Keyword search on "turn": report each line of the records that contains it.

Start of Data provided

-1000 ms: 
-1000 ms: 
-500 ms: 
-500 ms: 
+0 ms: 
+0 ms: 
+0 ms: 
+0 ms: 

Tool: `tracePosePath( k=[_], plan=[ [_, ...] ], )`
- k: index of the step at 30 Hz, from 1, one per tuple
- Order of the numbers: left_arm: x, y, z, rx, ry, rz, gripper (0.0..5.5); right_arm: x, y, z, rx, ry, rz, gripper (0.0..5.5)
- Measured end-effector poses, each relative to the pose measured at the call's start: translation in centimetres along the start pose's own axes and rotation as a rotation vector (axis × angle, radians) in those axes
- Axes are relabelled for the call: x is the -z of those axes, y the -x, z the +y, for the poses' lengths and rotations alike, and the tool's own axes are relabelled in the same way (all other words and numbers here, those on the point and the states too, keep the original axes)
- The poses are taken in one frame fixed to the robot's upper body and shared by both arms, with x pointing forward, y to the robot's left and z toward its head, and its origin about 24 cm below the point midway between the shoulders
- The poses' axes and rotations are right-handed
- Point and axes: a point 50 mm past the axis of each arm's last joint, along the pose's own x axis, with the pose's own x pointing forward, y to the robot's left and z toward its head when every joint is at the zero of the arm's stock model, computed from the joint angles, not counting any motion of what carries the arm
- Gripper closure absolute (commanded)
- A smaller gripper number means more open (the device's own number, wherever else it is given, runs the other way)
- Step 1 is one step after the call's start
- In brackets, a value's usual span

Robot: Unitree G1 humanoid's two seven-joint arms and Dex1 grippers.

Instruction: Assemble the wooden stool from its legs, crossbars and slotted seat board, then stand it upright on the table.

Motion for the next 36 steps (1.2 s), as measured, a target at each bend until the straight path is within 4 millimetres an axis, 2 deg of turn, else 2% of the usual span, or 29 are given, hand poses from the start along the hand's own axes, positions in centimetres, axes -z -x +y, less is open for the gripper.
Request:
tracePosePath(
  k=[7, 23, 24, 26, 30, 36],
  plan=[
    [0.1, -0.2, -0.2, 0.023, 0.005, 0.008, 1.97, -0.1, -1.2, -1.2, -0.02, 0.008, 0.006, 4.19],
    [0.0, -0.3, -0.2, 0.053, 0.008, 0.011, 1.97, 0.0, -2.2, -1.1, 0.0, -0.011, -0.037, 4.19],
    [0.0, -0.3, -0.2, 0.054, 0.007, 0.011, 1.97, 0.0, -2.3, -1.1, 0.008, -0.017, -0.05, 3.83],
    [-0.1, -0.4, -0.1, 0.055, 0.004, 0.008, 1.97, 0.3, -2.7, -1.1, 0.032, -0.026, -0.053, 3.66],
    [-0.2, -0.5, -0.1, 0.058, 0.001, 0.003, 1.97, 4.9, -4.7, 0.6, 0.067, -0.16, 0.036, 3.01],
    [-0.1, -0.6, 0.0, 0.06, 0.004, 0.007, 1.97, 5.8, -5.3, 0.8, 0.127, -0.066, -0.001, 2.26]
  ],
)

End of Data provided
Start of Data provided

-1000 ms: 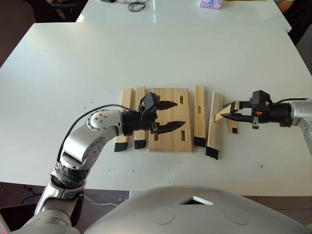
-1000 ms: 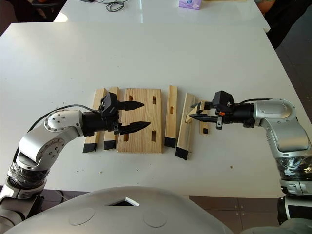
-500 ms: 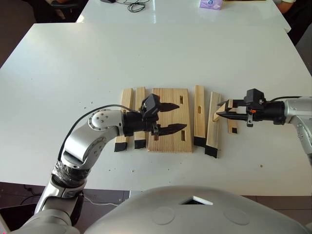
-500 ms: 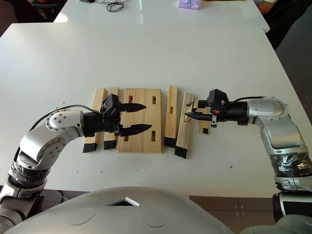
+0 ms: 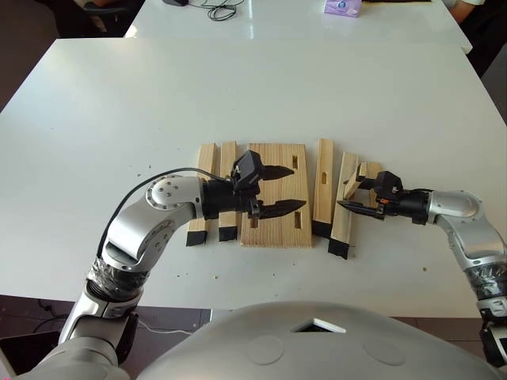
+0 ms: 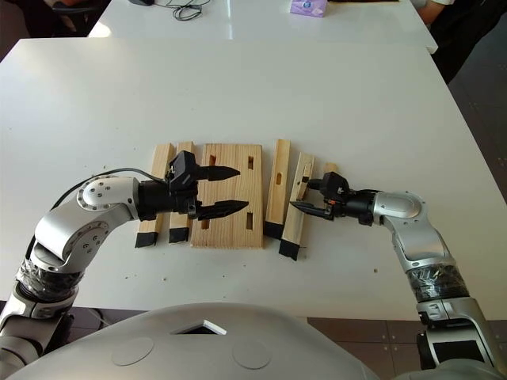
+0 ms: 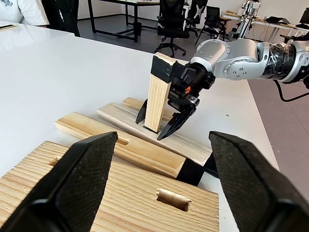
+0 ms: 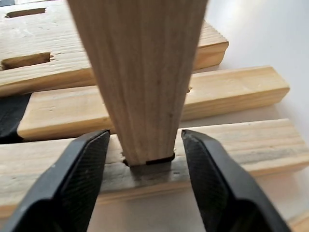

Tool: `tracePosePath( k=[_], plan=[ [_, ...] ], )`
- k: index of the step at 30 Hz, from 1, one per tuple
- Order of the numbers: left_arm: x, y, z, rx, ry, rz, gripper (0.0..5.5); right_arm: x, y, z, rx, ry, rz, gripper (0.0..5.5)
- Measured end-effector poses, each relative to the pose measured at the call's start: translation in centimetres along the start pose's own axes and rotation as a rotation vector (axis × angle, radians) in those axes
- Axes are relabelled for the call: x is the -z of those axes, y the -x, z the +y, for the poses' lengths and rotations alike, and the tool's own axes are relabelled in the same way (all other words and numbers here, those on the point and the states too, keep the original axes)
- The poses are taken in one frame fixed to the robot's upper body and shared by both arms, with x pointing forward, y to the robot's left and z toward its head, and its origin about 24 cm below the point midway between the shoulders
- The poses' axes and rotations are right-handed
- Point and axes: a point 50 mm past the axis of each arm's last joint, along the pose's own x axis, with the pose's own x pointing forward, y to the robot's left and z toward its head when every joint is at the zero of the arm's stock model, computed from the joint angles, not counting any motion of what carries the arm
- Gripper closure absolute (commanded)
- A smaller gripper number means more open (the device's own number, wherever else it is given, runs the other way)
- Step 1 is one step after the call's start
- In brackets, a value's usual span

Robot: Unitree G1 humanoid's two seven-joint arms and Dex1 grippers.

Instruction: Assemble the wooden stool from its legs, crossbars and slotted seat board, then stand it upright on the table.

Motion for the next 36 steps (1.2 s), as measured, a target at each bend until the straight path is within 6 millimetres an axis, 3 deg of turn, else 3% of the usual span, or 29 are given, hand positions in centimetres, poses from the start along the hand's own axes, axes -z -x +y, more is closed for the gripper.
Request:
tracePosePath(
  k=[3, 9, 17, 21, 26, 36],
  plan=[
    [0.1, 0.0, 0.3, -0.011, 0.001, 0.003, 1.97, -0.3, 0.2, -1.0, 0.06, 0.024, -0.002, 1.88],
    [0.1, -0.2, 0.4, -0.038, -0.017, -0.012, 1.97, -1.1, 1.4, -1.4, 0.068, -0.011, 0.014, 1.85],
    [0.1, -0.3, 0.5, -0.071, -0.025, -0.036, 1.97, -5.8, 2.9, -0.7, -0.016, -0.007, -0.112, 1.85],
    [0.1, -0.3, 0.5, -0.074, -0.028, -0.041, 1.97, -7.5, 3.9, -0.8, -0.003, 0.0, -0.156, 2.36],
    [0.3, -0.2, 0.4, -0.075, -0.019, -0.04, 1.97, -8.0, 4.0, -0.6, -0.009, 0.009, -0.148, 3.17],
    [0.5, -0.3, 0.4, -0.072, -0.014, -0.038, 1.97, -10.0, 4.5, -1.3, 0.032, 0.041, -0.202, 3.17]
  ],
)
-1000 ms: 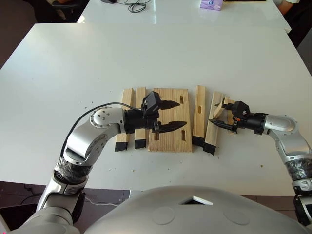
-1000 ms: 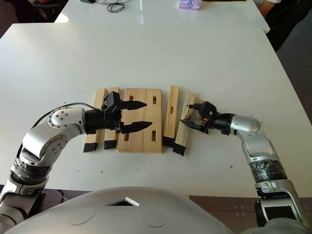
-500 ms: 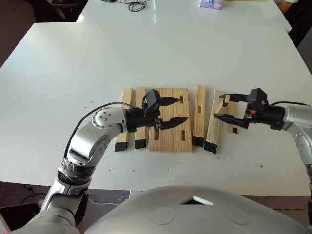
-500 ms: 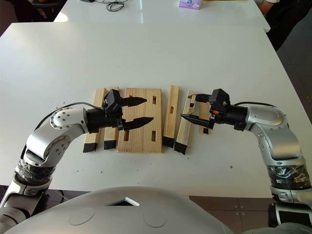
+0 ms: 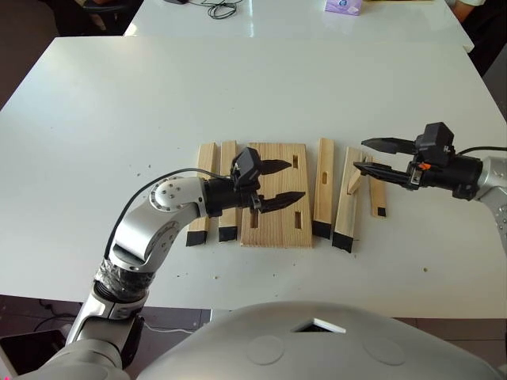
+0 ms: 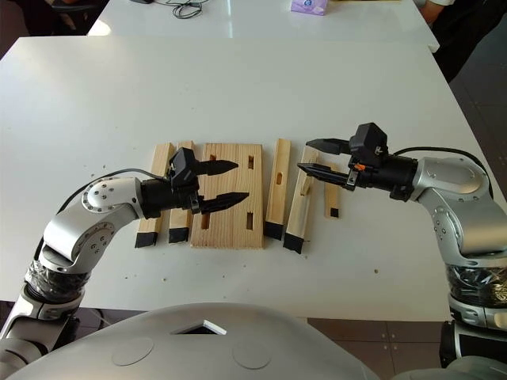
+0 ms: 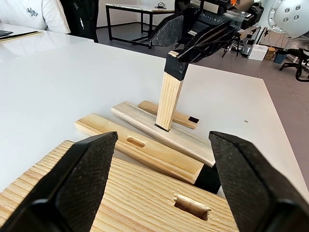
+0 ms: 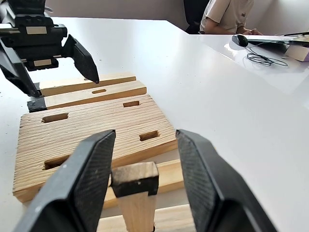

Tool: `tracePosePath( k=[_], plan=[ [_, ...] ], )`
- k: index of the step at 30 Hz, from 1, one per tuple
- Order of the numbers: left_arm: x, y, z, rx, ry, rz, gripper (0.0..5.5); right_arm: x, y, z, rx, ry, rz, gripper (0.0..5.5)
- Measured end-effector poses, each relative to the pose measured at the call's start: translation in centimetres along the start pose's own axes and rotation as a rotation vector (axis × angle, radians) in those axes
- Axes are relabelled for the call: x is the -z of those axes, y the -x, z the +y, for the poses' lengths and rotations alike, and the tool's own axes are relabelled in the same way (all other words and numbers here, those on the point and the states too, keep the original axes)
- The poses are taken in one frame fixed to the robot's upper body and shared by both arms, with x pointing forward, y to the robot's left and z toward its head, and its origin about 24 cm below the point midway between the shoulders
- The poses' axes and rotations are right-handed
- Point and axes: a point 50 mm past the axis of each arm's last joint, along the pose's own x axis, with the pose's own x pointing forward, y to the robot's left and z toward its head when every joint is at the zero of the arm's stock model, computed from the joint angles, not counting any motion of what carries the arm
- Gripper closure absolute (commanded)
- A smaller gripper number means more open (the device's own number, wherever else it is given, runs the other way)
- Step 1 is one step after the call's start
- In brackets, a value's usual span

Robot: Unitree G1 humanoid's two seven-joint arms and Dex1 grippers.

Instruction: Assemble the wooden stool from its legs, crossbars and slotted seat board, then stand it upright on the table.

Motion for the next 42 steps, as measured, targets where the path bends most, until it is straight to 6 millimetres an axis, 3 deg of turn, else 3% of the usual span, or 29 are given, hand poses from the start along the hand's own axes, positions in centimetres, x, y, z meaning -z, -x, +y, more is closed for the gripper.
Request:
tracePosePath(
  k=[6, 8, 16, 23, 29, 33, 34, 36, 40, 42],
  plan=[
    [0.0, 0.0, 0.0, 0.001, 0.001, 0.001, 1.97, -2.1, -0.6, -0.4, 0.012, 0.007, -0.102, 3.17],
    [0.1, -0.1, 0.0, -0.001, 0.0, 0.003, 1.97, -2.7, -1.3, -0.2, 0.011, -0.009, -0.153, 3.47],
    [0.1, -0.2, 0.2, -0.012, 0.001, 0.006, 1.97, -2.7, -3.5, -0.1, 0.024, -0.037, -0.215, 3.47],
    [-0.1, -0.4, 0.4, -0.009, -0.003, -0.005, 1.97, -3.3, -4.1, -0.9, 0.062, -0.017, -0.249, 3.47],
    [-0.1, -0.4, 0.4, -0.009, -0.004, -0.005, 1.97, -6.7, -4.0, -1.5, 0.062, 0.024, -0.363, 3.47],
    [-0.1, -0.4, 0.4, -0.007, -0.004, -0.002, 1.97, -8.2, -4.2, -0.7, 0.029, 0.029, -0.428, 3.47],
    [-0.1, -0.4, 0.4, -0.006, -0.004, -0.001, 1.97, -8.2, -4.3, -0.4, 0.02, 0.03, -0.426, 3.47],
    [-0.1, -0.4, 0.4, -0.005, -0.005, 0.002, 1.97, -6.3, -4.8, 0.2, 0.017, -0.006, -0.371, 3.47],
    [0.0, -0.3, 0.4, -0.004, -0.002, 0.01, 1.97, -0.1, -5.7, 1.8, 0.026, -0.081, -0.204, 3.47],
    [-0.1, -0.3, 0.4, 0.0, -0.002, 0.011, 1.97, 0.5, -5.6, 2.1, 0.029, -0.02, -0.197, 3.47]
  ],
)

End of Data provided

### Exercise answer:
Motion for the next 36 steps (1.2 s), as measured, a target at each bend until the straight path is within 4 millimetres an axis, 2 deg of turn, else 2% of the usual span, or 29 are given, hand poses from the start along the hand's own axes, positions in centimetres, axes -z -x +y, less is open for the gripper.
Motion for the next 36 steps (1.2 s), as measured, a target at each bend until the straight path is within 6 millimetres an axis, 3 deg of turn, else 3% of the usual span, or 29 are given, hand positions in centimetres, poses from the start along the hand's own axes, axes -z -x +y, more is closed for the gripper.
Motion for the next 42 steps, as measured, targets where the path bends most, until it is straight to 6 millimetres an axis, 3 deg of turn, else 3% of the usual span, or 29 are given, hand poses from the start along the hand's own axes, positions in centimetres, x, y, z meaning -z, -x, +y, more is closed for the gripper.

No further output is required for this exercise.